== Segment start ==

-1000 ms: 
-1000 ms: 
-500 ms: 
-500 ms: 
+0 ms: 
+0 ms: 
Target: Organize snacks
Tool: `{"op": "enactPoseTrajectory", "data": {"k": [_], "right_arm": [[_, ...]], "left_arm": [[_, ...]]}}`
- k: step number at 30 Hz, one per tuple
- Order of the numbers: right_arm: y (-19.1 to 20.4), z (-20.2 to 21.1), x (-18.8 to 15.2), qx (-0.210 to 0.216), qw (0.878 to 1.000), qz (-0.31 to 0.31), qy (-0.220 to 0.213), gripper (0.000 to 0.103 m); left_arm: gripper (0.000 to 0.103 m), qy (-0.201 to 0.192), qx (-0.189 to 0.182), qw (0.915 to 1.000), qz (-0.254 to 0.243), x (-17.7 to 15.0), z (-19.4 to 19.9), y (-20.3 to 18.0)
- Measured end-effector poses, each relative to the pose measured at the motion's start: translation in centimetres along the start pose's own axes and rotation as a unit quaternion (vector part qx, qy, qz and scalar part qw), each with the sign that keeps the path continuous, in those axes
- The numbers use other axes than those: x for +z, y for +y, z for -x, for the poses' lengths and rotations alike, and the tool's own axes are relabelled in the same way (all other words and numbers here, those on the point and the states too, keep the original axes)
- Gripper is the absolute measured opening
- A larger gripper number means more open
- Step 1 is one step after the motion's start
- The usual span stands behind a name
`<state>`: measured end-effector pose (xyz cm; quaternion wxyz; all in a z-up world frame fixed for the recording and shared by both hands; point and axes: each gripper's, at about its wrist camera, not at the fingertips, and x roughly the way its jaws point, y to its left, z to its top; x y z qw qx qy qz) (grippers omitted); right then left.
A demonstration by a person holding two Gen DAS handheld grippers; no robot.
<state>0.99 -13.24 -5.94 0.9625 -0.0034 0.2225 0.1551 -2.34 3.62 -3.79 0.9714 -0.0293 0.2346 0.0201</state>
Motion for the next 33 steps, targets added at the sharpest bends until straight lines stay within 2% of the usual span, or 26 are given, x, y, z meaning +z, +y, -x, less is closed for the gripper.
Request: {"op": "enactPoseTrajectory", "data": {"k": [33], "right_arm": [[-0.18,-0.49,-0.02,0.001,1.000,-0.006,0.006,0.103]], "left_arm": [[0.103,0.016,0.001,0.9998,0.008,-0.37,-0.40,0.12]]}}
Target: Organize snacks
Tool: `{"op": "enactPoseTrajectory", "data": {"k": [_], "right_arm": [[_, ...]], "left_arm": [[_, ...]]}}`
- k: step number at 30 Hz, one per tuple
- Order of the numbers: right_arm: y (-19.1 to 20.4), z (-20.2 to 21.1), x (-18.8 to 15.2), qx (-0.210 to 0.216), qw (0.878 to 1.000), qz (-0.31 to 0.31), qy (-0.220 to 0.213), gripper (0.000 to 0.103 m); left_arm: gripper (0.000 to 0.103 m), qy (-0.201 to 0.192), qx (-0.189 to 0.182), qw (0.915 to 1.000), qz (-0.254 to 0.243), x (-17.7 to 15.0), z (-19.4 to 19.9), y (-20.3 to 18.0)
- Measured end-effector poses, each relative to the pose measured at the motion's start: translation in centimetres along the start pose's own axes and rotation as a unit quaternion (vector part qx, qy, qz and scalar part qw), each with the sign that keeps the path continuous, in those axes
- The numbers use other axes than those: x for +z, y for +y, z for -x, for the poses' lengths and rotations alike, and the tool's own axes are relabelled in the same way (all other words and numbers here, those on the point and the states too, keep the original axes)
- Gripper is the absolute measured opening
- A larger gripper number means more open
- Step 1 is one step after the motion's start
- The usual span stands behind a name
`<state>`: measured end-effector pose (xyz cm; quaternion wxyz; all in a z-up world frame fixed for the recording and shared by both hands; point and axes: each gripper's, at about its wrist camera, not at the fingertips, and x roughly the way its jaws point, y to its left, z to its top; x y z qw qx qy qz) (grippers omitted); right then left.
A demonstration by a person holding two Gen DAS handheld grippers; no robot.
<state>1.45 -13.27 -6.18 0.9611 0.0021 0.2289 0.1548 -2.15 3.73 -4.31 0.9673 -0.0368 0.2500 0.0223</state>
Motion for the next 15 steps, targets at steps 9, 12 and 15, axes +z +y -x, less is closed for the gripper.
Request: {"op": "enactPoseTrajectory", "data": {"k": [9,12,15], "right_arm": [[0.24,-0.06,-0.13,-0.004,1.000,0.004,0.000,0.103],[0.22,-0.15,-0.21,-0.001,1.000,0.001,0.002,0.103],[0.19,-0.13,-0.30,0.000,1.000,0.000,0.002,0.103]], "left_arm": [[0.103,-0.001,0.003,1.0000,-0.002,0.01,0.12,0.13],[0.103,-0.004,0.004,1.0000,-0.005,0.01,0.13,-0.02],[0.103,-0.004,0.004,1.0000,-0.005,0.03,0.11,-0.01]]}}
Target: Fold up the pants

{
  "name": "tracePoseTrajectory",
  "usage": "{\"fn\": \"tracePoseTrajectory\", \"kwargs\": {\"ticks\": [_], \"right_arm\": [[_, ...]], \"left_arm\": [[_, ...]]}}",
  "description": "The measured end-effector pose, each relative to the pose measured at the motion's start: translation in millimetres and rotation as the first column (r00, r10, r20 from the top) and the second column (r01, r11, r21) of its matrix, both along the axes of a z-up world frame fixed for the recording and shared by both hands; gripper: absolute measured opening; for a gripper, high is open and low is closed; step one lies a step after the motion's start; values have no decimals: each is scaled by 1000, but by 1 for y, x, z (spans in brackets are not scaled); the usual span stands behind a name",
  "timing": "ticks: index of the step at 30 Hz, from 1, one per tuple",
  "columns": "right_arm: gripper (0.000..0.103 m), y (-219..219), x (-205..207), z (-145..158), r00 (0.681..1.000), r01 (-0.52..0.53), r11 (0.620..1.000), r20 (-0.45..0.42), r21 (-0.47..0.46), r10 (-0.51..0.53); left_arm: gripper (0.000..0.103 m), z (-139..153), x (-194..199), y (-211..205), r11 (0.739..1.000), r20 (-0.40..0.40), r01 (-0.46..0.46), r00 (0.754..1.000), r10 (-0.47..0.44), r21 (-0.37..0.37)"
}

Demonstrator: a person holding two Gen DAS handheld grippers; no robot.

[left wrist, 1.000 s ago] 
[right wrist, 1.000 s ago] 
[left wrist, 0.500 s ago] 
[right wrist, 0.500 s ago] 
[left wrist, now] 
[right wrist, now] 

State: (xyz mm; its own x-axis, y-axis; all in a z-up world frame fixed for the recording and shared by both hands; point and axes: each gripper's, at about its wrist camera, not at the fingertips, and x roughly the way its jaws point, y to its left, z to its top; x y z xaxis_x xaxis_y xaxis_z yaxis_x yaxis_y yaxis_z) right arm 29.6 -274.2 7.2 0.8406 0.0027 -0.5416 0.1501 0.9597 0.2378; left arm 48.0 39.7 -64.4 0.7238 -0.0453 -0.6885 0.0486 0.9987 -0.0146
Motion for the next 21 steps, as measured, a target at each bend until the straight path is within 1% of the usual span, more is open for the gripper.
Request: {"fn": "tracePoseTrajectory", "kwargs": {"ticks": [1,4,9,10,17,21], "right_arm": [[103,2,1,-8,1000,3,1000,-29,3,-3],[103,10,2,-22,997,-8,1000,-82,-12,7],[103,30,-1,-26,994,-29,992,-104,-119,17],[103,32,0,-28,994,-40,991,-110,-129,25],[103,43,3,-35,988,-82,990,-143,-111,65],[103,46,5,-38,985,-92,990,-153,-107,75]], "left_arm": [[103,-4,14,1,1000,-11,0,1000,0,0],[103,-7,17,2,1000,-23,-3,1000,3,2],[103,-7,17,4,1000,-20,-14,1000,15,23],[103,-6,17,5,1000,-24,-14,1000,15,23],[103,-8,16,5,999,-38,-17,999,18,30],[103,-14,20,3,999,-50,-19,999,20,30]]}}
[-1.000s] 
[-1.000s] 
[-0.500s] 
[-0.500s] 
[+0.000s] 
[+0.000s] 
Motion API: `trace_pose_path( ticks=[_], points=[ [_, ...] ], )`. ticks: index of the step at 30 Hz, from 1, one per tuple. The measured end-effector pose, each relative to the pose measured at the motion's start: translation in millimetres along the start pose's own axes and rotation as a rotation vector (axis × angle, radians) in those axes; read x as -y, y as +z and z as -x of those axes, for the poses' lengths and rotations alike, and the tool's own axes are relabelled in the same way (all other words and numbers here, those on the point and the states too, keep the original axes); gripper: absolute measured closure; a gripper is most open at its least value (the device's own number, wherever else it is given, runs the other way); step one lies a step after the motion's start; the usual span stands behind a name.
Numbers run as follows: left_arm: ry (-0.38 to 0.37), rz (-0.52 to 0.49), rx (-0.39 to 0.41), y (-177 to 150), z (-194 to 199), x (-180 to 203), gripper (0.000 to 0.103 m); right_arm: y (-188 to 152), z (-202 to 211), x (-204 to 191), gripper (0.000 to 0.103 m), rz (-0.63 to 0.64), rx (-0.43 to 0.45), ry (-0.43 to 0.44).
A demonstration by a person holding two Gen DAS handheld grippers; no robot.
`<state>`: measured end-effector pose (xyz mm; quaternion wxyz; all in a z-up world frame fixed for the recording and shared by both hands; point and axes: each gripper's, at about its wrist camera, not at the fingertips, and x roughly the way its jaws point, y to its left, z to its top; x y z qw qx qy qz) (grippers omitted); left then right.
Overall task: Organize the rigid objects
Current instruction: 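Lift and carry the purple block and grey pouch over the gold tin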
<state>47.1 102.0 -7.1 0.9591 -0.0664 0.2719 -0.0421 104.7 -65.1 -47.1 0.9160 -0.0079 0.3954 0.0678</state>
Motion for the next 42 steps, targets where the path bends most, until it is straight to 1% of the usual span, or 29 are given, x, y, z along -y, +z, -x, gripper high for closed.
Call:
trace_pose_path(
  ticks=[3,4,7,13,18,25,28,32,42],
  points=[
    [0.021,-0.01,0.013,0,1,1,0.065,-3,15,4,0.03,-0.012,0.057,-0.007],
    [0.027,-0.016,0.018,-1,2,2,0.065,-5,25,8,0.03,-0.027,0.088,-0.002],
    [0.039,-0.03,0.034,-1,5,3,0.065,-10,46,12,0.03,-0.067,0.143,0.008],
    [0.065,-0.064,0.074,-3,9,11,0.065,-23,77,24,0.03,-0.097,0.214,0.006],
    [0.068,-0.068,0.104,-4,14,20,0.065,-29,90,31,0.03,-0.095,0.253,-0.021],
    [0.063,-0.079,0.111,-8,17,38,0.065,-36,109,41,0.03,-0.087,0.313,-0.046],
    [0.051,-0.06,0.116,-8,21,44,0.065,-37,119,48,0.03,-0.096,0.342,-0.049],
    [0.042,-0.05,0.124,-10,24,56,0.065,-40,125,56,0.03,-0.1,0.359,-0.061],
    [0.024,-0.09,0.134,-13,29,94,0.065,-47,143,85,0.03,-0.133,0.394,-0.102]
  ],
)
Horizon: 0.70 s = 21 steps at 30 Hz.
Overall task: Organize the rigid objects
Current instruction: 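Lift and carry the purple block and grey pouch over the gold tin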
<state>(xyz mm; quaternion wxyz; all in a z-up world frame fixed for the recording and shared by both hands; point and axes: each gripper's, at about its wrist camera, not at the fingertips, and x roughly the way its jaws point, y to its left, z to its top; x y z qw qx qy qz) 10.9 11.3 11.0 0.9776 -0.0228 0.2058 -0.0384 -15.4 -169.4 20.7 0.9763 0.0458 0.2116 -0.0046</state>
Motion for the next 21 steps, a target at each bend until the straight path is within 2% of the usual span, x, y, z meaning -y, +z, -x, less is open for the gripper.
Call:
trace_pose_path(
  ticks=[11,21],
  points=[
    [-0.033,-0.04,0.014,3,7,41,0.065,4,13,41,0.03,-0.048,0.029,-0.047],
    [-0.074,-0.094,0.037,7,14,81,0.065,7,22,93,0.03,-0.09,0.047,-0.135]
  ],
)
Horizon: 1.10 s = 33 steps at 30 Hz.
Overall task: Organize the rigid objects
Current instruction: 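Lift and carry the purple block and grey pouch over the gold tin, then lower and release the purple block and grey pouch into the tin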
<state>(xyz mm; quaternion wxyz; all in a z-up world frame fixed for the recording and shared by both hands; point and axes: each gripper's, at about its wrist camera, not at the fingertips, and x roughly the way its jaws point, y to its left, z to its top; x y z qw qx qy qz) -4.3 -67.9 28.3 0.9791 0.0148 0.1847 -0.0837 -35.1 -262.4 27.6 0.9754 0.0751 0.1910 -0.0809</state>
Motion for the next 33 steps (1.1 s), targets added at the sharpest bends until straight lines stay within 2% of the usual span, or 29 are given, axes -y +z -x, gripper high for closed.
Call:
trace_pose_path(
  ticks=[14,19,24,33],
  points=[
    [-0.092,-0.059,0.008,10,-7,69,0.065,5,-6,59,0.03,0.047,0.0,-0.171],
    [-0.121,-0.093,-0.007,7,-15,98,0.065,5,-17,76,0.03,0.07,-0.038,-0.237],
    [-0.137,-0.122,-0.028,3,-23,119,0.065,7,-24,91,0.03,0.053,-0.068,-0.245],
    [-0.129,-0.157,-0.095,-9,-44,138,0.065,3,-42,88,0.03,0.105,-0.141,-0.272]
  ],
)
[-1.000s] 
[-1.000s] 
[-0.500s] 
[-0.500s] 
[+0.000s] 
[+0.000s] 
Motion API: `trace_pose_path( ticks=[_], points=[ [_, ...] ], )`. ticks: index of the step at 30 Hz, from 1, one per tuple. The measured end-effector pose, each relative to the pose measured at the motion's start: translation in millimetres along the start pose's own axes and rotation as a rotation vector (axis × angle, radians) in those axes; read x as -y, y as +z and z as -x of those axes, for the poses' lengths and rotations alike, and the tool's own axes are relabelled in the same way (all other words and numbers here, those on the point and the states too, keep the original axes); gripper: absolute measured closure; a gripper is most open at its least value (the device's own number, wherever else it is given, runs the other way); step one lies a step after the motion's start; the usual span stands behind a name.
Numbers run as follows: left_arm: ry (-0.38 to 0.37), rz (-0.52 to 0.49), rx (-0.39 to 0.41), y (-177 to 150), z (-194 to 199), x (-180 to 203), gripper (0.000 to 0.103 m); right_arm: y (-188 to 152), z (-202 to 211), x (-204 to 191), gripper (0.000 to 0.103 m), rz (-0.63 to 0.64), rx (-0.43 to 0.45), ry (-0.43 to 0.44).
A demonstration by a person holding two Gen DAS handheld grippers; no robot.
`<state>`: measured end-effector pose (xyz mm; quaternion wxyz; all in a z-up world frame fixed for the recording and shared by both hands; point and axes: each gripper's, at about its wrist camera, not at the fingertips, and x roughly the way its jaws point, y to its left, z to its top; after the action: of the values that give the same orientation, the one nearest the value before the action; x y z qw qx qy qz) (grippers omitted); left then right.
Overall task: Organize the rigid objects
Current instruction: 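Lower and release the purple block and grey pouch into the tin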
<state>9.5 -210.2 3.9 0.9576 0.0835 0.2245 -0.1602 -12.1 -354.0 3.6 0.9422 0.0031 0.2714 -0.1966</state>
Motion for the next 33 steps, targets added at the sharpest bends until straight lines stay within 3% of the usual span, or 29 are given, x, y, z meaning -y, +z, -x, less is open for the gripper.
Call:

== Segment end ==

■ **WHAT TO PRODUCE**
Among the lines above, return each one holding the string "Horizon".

■ **EXERCISE ANSWER**
Horizon: 0.70 s = 21 steps at 30 Hz.
Horizon: 1.10 s = 33 steps at 30 Hz.

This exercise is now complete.